Keeping your objects and data structures neatly aligned will result in easier to understand relations and hierarchies.
Proximity
The principle of proximity is that related items should be grouped together. Grouping things together is simple way to show relatedness. In software development, that generally means putting related functions into the same module, and related modules into the same package. Helper functions should be located near the functions that call them. Basically, group blocks of code in a logically consistent manner. And if possible, put documentation and tests close to the code too (python's doctest module provides a great way to do that). One of the major benefits of following this principle is that it reduces the amount of time you'll spend searching thru and understanding your own code. If all your code is organized in logical groups, and related functions are near each other in the same file, then it's much easier to find a particular block of code.
Contrast
The principle of contrast is that if two things are not the same, then make them very different. The goal with contrast is to make different things distinctive from each other. Naming is great place to apply this principle. Names are all you have to distinguish between objects, functions, variables, and modules, so make sure that your names are distinctive and descriptive.

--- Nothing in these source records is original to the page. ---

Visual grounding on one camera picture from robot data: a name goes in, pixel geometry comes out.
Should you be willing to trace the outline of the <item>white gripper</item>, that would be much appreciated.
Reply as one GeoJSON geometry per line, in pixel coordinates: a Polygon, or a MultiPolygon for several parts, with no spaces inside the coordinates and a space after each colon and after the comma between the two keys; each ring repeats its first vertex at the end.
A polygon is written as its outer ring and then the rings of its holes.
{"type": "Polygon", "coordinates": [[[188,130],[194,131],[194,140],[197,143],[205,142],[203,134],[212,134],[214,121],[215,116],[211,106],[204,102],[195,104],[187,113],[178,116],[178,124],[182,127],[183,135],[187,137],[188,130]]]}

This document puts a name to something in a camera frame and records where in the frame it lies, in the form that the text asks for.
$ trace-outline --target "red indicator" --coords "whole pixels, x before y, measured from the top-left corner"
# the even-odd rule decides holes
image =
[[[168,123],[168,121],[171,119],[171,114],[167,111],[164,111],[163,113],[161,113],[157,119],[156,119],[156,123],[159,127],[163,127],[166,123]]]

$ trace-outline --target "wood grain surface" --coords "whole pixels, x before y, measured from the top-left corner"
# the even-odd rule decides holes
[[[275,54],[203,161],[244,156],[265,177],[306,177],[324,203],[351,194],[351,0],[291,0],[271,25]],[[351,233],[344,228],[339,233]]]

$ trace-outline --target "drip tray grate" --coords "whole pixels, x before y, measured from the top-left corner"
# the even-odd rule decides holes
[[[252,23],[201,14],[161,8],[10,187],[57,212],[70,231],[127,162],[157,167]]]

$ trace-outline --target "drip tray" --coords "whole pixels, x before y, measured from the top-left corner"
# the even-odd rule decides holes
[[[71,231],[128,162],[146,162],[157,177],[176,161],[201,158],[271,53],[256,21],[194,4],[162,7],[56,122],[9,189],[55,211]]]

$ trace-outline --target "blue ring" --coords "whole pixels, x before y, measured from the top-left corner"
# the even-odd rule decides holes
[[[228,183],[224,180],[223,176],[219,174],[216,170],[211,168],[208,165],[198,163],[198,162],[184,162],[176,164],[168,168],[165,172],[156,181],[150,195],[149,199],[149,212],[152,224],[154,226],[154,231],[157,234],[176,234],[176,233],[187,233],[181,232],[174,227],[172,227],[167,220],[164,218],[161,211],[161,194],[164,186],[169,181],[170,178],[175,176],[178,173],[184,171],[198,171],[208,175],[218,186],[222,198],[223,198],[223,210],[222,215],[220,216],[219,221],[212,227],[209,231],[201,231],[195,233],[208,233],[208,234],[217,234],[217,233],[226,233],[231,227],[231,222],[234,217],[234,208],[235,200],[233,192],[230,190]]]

Good names can tell you exactly what something is, and even imply its properties and behavior. Use different naming styles for different types of things. Private variables could be prefixed with an underscore, like _private, versus public variables like public, and CamelCase class names, as in MyClassName. Having a distinctive naming style lets you know at a glance whether something is a class, variable, or function, making your code much more readable. Whatever naming style you choose, use it consistently.
Consistency
The principle of consistency, or repetition, is that you repeat design elements. Repetition helps patterns become internalized and instantly recognizable. For programming, that means keeping a consistent code style, with consistent naming practices. Also, try to use well known standard conventions and protocols, shared libraries, and design patterns. Your code should make sense, or at least be readable, to those familiar with the language and domain. You're not just writing code for yourself, you might be writing code for other programmers, maybe your manager, but most importantly, you're writing code for your future self. It always sucks coming back to code you haven't touched in months and not knowing what the hell is going on. Consistent style and software design can save you from that headache.
Programming as Design
If all this seems like obvious common sense to you, then great! But common sense isn't always so common. The point of this article is make you aware that everyday software programming is filled with design choices. Naming a variable is a design choice. Creating a new module is a design choice. The layout of your working directory is a design choice. Be conscious of these choices and use the above principles and to inform your decisions. The choices you make communicate how the software works and how the code fits together. Make every choice deliberate and justifiable. Use refactoring to improve the design without affecting the functionality.